_Problem requirements_: Write the listing below out again exactly, dropping the images.

╔══

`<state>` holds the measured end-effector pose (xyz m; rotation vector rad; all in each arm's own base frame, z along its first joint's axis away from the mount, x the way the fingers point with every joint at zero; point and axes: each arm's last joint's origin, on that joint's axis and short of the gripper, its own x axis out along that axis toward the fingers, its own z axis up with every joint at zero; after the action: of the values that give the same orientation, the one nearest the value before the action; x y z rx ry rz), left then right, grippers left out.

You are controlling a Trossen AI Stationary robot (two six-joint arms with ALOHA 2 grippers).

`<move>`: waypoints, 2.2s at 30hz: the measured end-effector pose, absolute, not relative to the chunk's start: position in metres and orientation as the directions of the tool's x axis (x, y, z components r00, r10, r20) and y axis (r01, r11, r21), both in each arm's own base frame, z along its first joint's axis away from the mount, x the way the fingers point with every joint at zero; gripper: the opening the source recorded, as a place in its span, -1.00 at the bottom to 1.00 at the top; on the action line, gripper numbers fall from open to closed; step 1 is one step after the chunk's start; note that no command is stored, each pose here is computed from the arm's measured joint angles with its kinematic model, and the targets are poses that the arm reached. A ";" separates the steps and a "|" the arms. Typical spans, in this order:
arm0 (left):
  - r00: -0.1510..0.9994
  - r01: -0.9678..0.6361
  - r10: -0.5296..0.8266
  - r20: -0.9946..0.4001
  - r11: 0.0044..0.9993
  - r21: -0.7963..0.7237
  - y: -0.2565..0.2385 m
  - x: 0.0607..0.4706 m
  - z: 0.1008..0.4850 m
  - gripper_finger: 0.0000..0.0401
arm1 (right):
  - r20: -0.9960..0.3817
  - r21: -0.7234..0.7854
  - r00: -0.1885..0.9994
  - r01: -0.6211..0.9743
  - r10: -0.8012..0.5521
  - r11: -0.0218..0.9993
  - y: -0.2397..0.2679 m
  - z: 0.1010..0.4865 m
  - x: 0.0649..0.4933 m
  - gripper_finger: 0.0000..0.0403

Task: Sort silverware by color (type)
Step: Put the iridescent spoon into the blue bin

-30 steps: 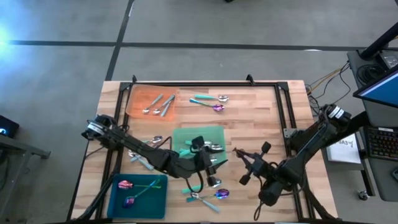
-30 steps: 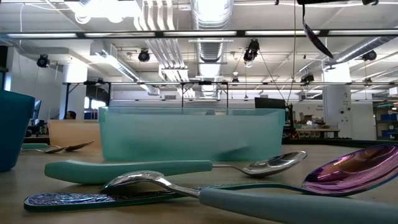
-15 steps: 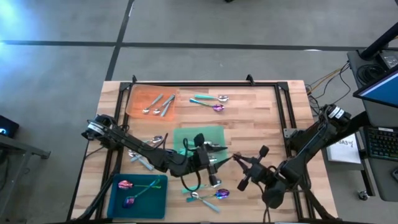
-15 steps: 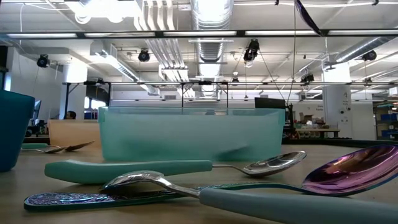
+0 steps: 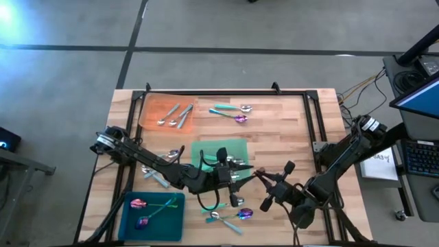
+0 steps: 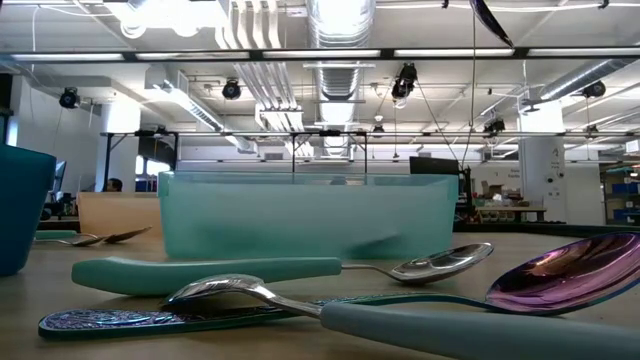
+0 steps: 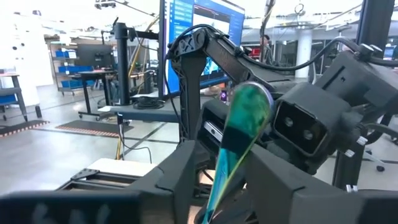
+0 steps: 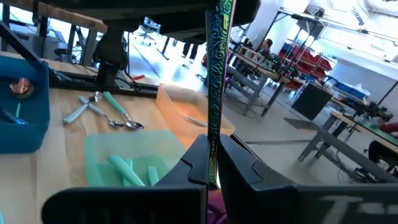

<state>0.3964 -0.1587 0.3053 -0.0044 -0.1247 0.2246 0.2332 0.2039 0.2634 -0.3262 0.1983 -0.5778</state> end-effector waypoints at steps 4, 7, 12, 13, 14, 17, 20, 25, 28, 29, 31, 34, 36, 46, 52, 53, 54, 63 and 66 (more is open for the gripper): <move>0.968 -0.222 0.221 0.121 0.975 -0.004 -0.157 0.397 0.305 -0.71 | -0.092 -0.355 0.818 0.506 -0.568 0.786 0.202 0.264 0.235 -0.95; 0.967 -0.229 0.227 0.120 0.973 0.004 -0.157 0.397 0.305 -0.92 | -0.095 -0.352 0.818 0.506 -0.567 0.788 0.201 0.264 0.236 -0.96; 0.967 -0.228 0.226 0.120 0.974 0.009 -0.156 0.397 0.305 -0.98 | -0.096 -0.373 0.818 0.498 -0.566 0.783 0.201 0.264 0.236 -0.96; 0.967 -0.228 0.225 0.120 0.974 0.010 -0.156 0.397 0.305 -0.99 | -0.096 -0.375 0.819 0.497 -0.566 0.783 0.201 0.264 0.236 -0.96; 0.967 -0.227 0.225 0.120 0.974 0.010 -0.157 0.397 0.305 -0.99 | -0.096 -0.377 0.819 0.496 -0.566 0.782 0.201 0.264 0.236 -0.96; 0.967 -0.228 0.225 0.120 0.973 0.018 -0.157 0.397 0.305 -0.99 | -0.096 -0.380 0.818 0.497 -0.568 0.780 0.201 0.264 0.236 -0.96; 0.967 -0.229 0.224 0.120 0.973 0.031 -0.157 0.397 0.305 -1.00 | -0.096 -0.391 0.818 0.494 -0.568 0.777 0.201 0.264 0.236 -0.91; 0.967 -0.229 0.223 0.120 0.973 0.032 -0.157 0.397 0.305 -1.00 | -0.097 -0.423 0.817 0.484 -0.569 0.766 0.200 0.264 0.237 -0.86; 0.967 -0.230 0.224 0.119 0.973 0.033 -0.156 0.397 0.305 -1.00 | -0.095 -0.453 0.814 0.476 -0.572 0.753 0.200 0.264 0.237 -0.85; 0.967 -0.229 0.224 0.119 0.973 0.033 -0.156 0.397 0.305 -1.00 | -0.095 -0.468 0.814 0.472 -0.573 0.748 0.200 0.264 0.237 -0.85; 0.967 -0.229 0.223 0.119 0.973 0.034 -0.156 0.397 0.305 -1.00 | -0.094 -0.489 0.813 0.465 -0.574 0.738 0.200 0.264 0.237 -0.85; 0.967 -0.229 0.224 0.120 0.973 0.033 -0.156 0.397 0.306 -1.00 | -0.093 -0.505 0.812 0.461 -0.576 0.730 0.200 0.264 0.237 -0.84; 0.967 -0.229 0.223 0.120 0.973 0.033 -0.156 0.396 0.307 -1.00 | -0.092 -0.507 0.812 0.460 -0.577 0.729 0.200 0.264 0.237 -0.84; 0.966 -0.228 0.223 0.131 0.973 0.024 -0.155 0.394 0.313 -1.00 | -0.095 -0.519 0.815 0.449 -0.572 0.727 0.200 0.264 0.237 -0.84; 0.967 -0.225 0.220 0.130 0.974 0.025 -0.155 0.393 0.313 -1.00 | -0.118 -0.403 0.835 0.455 -0.538 0.794 0.201 0.264 0.237 -0.85; 0.967 -0.225 0.220 0.129 0.974 0.026 -0.155 0.393 0.313 -1.00 | -0.118 -0.390 0.835 0.459 -0.538 0.798 0.201 0.264 0.237 -0.86; 0.968 -0.225 0.220 0.125 0.974 0.029 -0.155 0.394 0.312 -1.00 | -0.118 -0.386 0.835 0.461 -0.538 0.799 0.201 0.264 0.237 -0.87; 0.970 -0.228 0.220 0.101 0.971 0.070 -0.155 0.394 0.310 -1.00 | -0.119 -0.376 0.837 0.461 -0.535 0.804 0.201 0.264 0.237 -0.77; 0.970 -0.233 0.226 0.090 0.969 0.077 -0.154 0.394 0.309 -1.00 | -0.120 -0.391 0.838 0.453 -0.533 0.801 0.201 0.264 0.237 -0.72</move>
<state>0.3942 -0.1542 0.3085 0.0874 -0.0808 0.2321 0.2374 0.2011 0.2636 -0.3590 0.2297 -0.5335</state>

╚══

_Written solution_:
`<state>` holds the measured end-effector pose (xyz m; rotation vector rad; all in each arm's own base frame, z along its first joint's axis away from the mount, x the way the fingers point with every joint at zero; point and axes: each arm's last joint's origin, on that joint's axis and short of the gripper, its own x axis out along that axis toward the fingers, its own z axis up with every joint at zero; after the action: of the values that give the same orientation, the one nearest the value before the action; x y z rx ry rz), left then right, grippers left out.

You are controlling a Trossen AI Stationary robot (two six-joint arms with ALOHA 2 grippers).

`<move>`: waypoints, 2.2s at 30hz: the measured end-effector pose, absolute, not relative to the chunk's start: position in metres and orientation as the directions of the tool's x axis (x, y, z components r00, r10, r20) and y axis (r01, r11, r21), both in each arm's own base frame, z along its first joint's axis away from the mount, x the way the fingers point with every joint at zero; gripper: the opening the source recorded, as a place in its span, -1.00 at the bottom to 1.00 at the top; on the action line, gripper numbers fall from open to closed; step 1 is one step after the chunk's start; note that no command is stored, each pose here is computed from the arm's measured joint angles with its kinematic model, and the targets are poses that the arm reached. A ";" separates the steps and a "|" the arms. Typical spans, in this order:
arm0 (left):
  - r00: -0.1510..0.9994
  - r01: -0.9678..0.6361
  - r10: -0.5296..0.8266
  - r20: -0.9946..0.4001
  - r11: 0.0044..0.9993
  - r21: -0.7963..0.7237
  - y: -0.2565..0.2385 m
  - x: 0.0607..0.4706 m
  - z: 0.1008..0.4850 m
  - gripper_finger: 0.0000..0.0401
arm1 (right):
  - r20: -0.9960..0.3817
  - r21: -0.7234..0.7854
  - r00: -0.1885..0.9994
  - r01: -0.6211..0.9743
  - r10: -0.8012..0.5521
  - r11: -0.0218..0.9993
  - y: -0.2397..0.2679 m
  - z: 0.1010..0.4865 m
  - x: 0.0649..0.4933 m
  - gripper_finger: 0.0000..0.0403

Task: Sort silverware by color (type)
Step: Put the iridescent spoon into the blue bin

-30 steps: 
-30 steps: 
-15 steps: 
-15 steps: 
+0 steps: 
+0 steps: 
+0 steps: 
+0 steps: 

<state>0.3964 -0.1587 0.3053 -0.0044 -0.1247 0.2246 0.2332 0.2039 0.2634 -0.3262 0.1983 -0.5778</state> end-effector waypoints at steps 4, 7, 12, 13, 14, 17, 20, 25, 28, 29, 31, 34, 36, 46, 52, 53, 54, 63 and 66 (more is open for the gripper): <move>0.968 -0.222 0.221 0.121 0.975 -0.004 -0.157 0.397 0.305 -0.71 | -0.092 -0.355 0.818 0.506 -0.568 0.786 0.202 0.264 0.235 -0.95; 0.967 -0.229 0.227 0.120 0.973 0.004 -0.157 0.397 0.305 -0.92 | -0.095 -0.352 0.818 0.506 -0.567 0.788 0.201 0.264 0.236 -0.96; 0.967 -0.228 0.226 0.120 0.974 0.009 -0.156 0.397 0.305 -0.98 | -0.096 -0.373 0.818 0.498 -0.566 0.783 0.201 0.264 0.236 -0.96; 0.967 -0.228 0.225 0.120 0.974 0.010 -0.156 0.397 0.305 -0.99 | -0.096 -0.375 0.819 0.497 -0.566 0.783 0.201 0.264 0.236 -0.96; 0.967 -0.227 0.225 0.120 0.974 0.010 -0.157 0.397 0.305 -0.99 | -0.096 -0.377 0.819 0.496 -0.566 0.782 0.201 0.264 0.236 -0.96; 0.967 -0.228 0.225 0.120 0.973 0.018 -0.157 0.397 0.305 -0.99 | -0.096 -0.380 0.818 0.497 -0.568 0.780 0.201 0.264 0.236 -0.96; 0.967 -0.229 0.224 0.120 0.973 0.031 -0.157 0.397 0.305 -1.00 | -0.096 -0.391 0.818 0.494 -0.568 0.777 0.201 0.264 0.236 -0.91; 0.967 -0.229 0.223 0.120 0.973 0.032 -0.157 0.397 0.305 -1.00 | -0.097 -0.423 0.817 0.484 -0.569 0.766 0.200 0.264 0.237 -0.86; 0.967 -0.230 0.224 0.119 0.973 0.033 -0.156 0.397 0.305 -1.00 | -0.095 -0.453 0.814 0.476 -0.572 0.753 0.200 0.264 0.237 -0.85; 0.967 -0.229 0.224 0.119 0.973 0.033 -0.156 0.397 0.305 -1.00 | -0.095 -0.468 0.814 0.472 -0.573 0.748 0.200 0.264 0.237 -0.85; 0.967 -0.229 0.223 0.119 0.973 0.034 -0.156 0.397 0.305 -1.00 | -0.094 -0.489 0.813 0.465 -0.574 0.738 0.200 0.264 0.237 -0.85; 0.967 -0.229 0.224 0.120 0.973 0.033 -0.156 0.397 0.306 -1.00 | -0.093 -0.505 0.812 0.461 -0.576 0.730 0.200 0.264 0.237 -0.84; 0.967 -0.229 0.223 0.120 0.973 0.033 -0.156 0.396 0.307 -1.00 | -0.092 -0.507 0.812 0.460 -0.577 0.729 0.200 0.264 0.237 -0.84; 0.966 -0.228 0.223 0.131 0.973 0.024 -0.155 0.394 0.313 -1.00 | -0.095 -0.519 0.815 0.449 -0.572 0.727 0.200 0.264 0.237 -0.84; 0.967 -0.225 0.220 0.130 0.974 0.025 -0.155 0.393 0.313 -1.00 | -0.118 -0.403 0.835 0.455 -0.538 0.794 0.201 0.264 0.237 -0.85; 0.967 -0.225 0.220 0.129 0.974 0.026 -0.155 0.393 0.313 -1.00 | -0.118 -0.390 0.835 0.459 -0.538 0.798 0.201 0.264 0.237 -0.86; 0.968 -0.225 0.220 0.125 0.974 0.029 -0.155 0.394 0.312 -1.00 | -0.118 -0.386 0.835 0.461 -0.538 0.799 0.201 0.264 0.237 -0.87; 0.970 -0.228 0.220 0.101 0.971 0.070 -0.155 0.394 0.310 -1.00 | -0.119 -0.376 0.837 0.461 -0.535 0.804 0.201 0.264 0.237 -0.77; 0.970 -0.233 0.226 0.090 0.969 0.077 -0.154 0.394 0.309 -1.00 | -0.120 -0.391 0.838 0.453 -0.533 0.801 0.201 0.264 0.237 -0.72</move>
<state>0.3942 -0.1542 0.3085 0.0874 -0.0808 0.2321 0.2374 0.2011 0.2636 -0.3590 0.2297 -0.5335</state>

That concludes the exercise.